Intitulé « Hanjibang project », le projet que j'ai conçu spécifiquement pour mon nouvel atelier à Ambilly se veut comme un espace-temps à part entière, comme une œuvre d'art in progress. Il vise à explorer les différents aspects du temps à l'aide d'outils variés tendant à repositionner le passé, le présent et le futur.
Depuis trois ans, je me suis intéressée au papier artisanal coréen qui a été utilisé comme papier pour les arts mais aussi comme fenêtre, vêtement, papier peint, tapisserie au sol ou encore dans les serres. J'ai eu envie de valoriser ce papier qui vit jusqu'à 1000 ans en créant un espace qui ne dépend pas de l'écoulement du temps, mais qui dépend de l'Annaké – la destinée, la nécessité et la fatalité.
Ce projet s'inscrit dans une démarche globale qui cherche à marquer un espace d'attente, d'hésitation et de pause. Ces attitudes tendent à trouver « une qualité du temps » en laissant une trace de mes présences, créant comme une fissure du temps.

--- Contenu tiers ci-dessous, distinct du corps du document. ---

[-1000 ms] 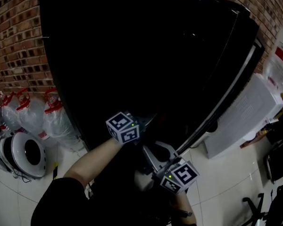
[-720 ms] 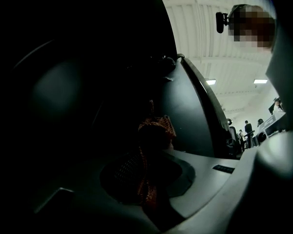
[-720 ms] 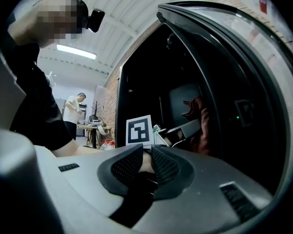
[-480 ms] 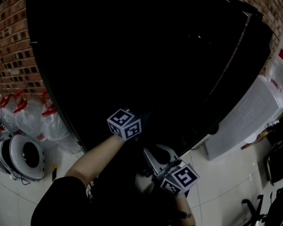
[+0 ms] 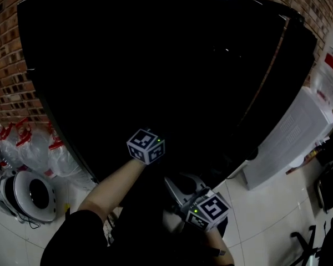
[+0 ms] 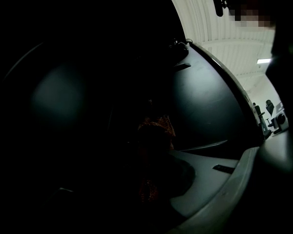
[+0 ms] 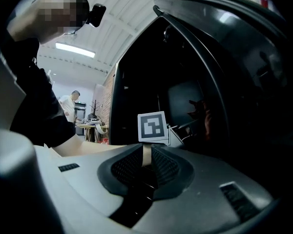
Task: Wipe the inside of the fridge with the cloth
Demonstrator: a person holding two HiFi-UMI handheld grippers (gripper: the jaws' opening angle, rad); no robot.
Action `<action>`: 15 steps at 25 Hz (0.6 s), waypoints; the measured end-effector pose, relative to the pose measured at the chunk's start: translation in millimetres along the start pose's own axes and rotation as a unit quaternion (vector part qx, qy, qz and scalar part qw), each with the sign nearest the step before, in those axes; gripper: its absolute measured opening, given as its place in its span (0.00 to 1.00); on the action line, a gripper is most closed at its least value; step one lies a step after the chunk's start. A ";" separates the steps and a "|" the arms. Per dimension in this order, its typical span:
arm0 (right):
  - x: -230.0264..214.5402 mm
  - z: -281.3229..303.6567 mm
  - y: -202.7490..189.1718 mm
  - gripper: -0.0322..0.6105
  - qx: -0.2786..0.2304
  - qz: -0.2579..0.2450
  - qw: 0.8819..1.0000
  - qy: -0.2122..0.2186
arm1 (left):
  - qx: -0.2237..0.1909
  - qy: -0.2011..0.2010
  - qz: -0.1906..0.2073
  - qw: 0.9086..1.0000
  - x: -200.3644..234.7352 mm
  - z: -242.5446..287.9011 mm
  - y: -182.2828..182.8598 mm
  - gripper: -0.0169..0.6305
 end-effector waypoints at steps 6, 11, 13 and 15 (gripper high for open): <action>-1.6 6.0 2.5 0.14 -0.008 0.024 1.000 0.001 | 0.005 0.037 0.012 0.999 21.6 18.5 -4.2 0.10; -4.2 7.5 3.6 0.14 -0.005 0.016 1.000 -0.004 | 0.008 0.059 0.024 0.998 42.4 33.1 -8.6 0.10; -7.1 6.4 4.0 0.14 -0.006 0.017 1.000 -0.009 | 0.011 0.068 0.028 0.997 50.0 37.2 -11.1 0.10; -9.8 5.4 4.7 0.14 -0.007 0.018 1.000 -0.013 | 0.012 0.074 0.031 0.997 55.6 40.9 -13.0 0.10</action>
Point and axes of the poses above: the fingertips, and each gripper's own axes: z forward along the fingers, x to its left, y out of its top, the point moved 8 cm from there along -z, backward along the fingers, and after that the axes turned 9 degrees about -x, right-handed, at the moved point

Par le dessin, la performance, l'installation ou la vidéo, je souhaite évoquer un « parfum du temps ». L'expression est employée par le philosophe Han Byung-Chul, pour qui notre société contemporaine a perdu la capacité d'apprécier « le caractère parfumé éphémère » du temps. Selon le philosophe, l'accélération ne nous permet pas de « nous attarder sur les choses » et « l'histoire disparaît désormais au profit des informations », qui « n'ont ni durées, ni ampleur narrative. Elle ne sont ni centrées, ni orientées. Elle nous tombent dessus en quelque sorte. » Pour ainsi dire, « les informations n'ont pas de parfum ». Le temps contemporain est atomisé par ce flux d'informations à travers lequel nous ne faisons que zapper d'un événement à l'autre. Nous sommes toujours entourés des bruits ne rendant pas compte de notre volonté.
Pour le « Hanjibang project », j'envisage de développer cette notion de « parfum du temps » à travers différents matériaux : le Hanji (le papier coréen fabriqué à partir de pâte de mûrier à papier ), le Yo (le matelas coréen épais posé directement
au sol), l'eau, l'argile, des instruments de musique, des instruments de dessin et le corps présent. Les matériaux comme le Hanji et le Yo sont signifiants pour moi dans le sens où ils rappellent une époque ancienne où le rythme était plus lent. Je souhaite par ailleurs travailler avec le Hanji moins pour son utilisation pour la calligraphie et la peinture orientale que pour l'architecture. Ce papier à mûrier s'utilise de la même manière que le verre d'une fenêtre ou porte. Laissant entrer la lumière du jour, il a une excellente capacité à laisser circuler l'air entre l'intérieur et l'extérieur de la chambre. Les matériaux cités ci- dessus me permettraient de travailler sur la notion de l'attente, l'hésitation, la pause, l'entre-temps et la juxtaposition de deux temporalités – celle de l'artiste et celle des regardeurs. Avec ce projet, j'essaye de relayer in progress un espace couvert de papier Hanji en me consacrant aux micro-événements, de laisser des traces de ma présence telles des reliques, de créer un espace-temps à contre-flux.
Avec les matériaux évoqués ci-dessus, je transformerai cet espace en espace virtuel. Je souhaite en effet enregistrer des images grâce à la caméra 360° et les diffuser en direct via internet. J’envisage également une projection des images en direct dans un espace public, lieu d'exposition ou autre.